Chairman of the Central Committee of the Young Communist League of Norway
- In office 1945–1946
- Preceded by: Ørnulf Egge
- Succeeded by: Einar Andreassen

Personal details
- Born: 17 February 1914 Oslo, Norway
- Died: 18 October 2010 (aged 96) Norway
- Party: Communist Party Socialist Left Party
- Profession: Typographer

= Roald Halvorsen =

Norwegian politician (1914–2010)

Roald Halvorsen (17 February 1914 – 18 October 2010) was a Norwegian typographer, Communist Party politician and resistance member from World War II.

He finished his typographer's education before World War II, and was a board member of his local union in Oslo, Oslo Typografiske Fagforening. He was not a member of any political party. During the German occupation of Norway in World War II, Halvorsen joined the communist part of the Norwegian resistance movement in 1942. In March 1942 he got a warning that the German police had tried to contact him at his home, and started to live undercover. When he disappeared from the police, his wife Fanny was incarcerated at the Grini concentration camp for sixteen months, as a hostage. Halvorsen participated in the production of the underground newspaper Avantgarden, which reached a peak circulation of 18,000 in 1942. Avantgarden was printed in Oslo. Halvorsen was responsible for the type-setting, and during the summer and autumn 1942 this was done from a summer hut at the beach Bestemorstranda at the eastern side of Bunnefjorden. During the winter 1942–1943 he operated from a hut annex at Krokskogen. He later worked out of Skriulægeret in Valdresfjella, in the central headquarters of the communist resistance. The encampment was raided by the German occupiers in Operation Almenrausch in June 1944, but Halvorsen escaped. He fled to Sweden and was a part of the Communist Party leadership-in-exile there. In 1988 he was an editor and contributor to the book De trykte illegale avisene, about the illegal press during the war.

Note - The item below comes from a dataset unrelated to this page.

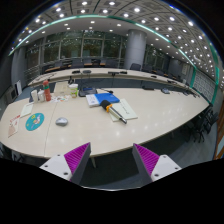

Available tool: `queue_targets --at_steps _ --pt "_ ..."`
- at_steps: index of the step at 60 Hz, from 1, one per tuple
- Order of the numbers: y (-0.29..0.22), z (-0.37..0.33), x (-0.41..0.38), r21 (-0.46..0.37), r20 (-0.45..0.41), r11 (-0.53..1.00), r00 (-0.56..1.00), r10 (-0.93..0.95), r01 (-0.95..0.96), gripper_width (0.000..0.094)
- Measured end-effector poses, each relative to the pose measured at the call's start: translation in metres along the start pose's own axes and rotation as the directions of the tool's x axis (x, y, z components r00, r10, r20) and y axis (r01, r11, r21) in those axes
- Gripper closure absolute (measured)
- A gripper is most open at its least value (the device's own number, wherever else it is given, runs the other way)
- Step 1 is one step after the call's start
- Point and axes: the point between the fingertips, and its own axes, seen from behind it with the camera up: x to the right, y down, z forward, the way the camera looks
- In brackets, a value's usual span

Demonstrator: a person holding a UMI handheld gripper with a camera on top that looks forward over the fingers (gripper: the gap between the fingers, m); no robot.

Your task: Arrange mouse

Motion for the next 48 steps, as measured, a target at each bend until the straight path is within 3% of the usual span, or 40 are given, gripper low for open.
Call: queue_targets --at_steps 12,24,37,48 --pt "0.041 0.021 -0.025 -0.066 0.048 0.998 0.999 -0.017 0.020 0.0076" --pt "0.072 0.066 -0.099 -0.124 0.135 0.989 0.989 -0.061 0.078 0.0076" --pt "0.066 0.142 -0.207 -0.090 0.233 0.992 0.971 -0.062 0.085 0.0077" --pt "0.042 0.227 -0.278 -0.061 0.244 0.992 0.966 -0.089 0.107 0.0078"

After the end of the war he became chairman of the Young Communist League of Norway. He served as a deputy representative to the Parliament of Norway from Akershus during the term 1945-1949. In total he met during 66 days of parliamentary session. He was the vice chairman of the Communist Party from 1946, and doubled as manager of the party offices, but was expelled during the purge of Peder Furubotn and his supporters in 1949/1950.

He was active in trade unionism for many years. He chaired the local union in Oslo, Oslo Typografiske Fagforening from 1961, and advanced to become leader of the Norwegian Union of Typographers in 1963. When this trade union merged to form the Norwegian Graphical Union in 1967, Halvorsen became chairman there. He was the manager of the Socialist Electoral League (SV) from 1973, and deputy chairman of the new Socialist Left Party (SV) from 1975 to 1977. He died in October 2010, at the age of 96.